A decrease linked in part to the decrease in payables to shareholders (from € 229.4m to € 197.8m) and to the decrease in payables to companies for the transfer market, with an increase, however, of € 25m due to banks, with the use of a credit line of 25 million "in connection with the liquidity needs of the purchase / transfer campaign of the 2019/2020 season". Payables for bonds decreased to € 280 million, compared with € 285 million at June 30, 2018.
As regards payables to shareholders, during the year Suning, and specifically on June 26, 2019, converted part of the loans for an amount of € 40 million into "Reserve for payment in future capital increase", "The future increase reserved exclusively for shareholder Great Horizon S.a rl" explains the Nerazzurri company. Furthermore, part of the € 48.5 million loan linked to Suning was sold to another company in the Zhang galaxy, the “Grand Flagship Limited” (“company under the control of the parent companies”), with an extension of the deadline to 31 December 2020. The extension of the deadline to December 31, 2020 was also carried out for the remaining debt to Suning.
Furthermore, linked to the company of Zhang Jindong, there are also receivables for 49.7 million, of which 39.8 collected in July and August 2019, linked to the sponsorship of the training kit, the naming rights of Pinetina, the Inter Acadmey and the sharing of know-how with Suning Sports in China.
As for the debts linked to the transfer market, the debt to specific sector entities, namely the clubs, fell from € 177.8 to € 134.9 million: receivables from the same companies rose from € 197 to € 134.3 million EUR.
If the debts towards the soccer companies grow, however, the credits towards them increase. At June 30, 2018, receivables from national and international football clubs amounted to € 197 million (compared to € 177 million in debt). The balance is therefore positive for around 20 million.
The net working capital, or the sum of liabilities and short-term assets is positive for approximately 22 million euros, a slight worsening compared to the positive balance of around 27 million in the 2017-2018 financial year. "The net working capital as at 30 June 2019 shows a positive balance, slightly lower than the balance of the previous comparative year, mainly due to the combined effect concerning the more than proportional decrease in receivables compared to that of current debts", reads the financial statements of Nerazzurri club.

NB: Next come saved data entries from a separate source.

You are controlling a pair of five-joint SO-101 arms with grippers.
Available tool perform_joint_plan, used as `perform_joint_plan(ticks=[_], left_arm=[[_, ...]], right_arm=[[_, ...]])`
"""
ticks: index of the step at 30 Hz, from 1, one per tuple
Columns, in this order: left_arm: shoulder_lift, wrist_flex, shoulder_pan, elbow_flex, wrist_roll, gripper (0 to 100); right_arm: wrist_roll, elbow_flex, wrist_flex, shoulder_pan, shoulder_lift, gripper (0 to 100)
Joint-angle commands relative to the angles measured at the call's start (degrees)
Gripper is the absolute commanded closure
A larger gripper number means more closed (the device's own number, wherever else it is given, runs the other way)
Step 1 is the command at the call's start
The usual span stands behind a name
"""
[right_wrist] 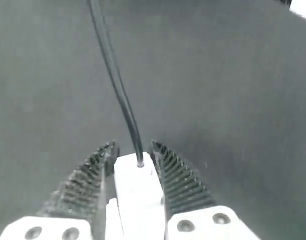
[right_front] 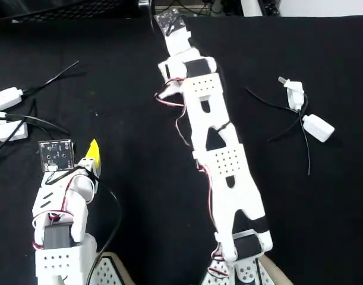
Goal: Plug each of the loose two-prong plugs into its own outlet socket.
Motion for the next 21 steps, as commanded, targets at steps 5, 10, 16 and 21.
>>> perform_joint_plan(ticks=[5,10,16,21], left_arm=[[-0.09,0.09,-0.31,0.84,0.35,82],[-0.09,0.09,-0.31,0.84,0.35,82],[-0.09,0.09,-0.22,0.84,0.35,82],[-0.09,0.09,-0.22,0.84,0.35,82]], right_arm=[[-0.70,-3.12,-13.54,-1.76,5.67,98.4],[-0.88,-7.08,-20.31,-2.20,7.78,98.6],[-0.62,-14.55,-33.49,-3.43,14.64,98.5],[-0.53,-15.69,-35.16,-3.96,19.91,89.5]])
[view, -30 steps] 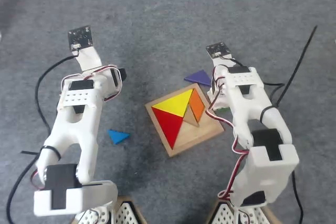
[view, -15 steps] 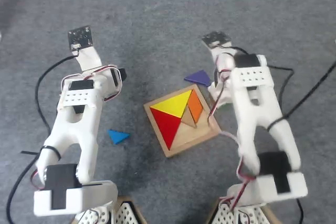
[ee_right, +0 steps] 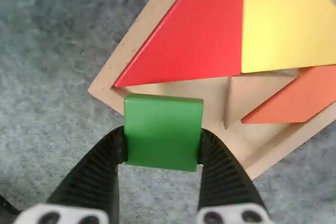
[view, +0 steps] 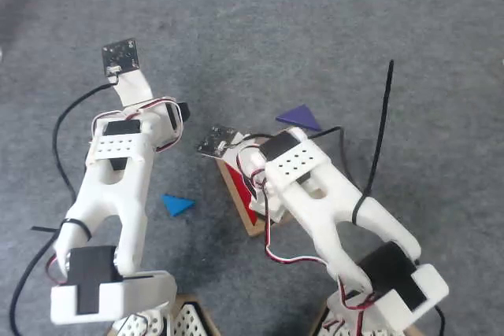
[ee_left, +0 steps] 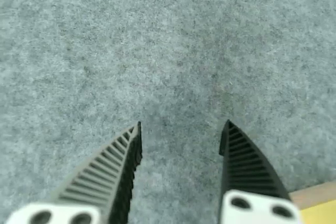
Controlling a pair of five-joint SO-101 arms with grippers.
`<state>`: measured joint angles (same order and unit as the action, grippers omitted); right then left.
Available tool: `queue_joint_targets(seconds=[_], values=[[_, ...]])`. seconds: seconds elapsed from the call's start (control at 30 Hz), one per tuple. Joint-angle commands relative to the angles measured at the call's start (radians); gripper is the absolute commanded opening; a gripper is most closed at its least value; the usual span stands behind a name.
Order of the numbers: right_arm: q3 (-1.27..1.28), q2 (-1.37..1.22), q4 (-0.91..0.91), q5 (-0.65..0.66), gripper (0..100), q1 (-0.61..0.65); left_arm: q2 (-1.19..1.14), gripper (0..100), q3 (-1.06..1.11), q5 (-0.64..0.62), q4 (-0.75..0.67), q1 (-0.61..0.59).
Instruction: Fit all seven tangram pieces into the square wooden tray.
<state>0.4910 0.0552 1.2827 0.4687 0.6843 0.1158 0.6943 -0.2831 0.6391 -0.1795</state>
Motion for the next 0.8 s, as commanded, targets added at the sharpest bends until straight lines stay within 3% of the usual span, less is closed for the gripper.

The Net Financial Position of Inter at June 30, 2019 was thus -456 million euros, an improvement compared to the -477 million of the financial year ended June 30, 2018. Shareholders' equity at June 30, 2019 was negative for 4.5 million of Euro.
“From a financial standpoint, the level of capitalization, despite the loss achieved by the Parent Company during the year, is currently congruous with reference to the capital requirements set by the Civil Code, also thanks to the waiver of the shareholder loans previously granted to the Group for a total of Euro 145 million, of which € 105 million converted during the 2017/2018 financial year (of which € 85 million can also be used for a future capital increase reserved exclusively for the shareholder Great Horizon S.a ri), and € 40 million deriving from the conversion took place on 26 June 2019 in "Reserve for payments into the future capital increase" reserved exclusively for the shareholder Great Horizon S.a.rl ", writes Inter in the financial statements.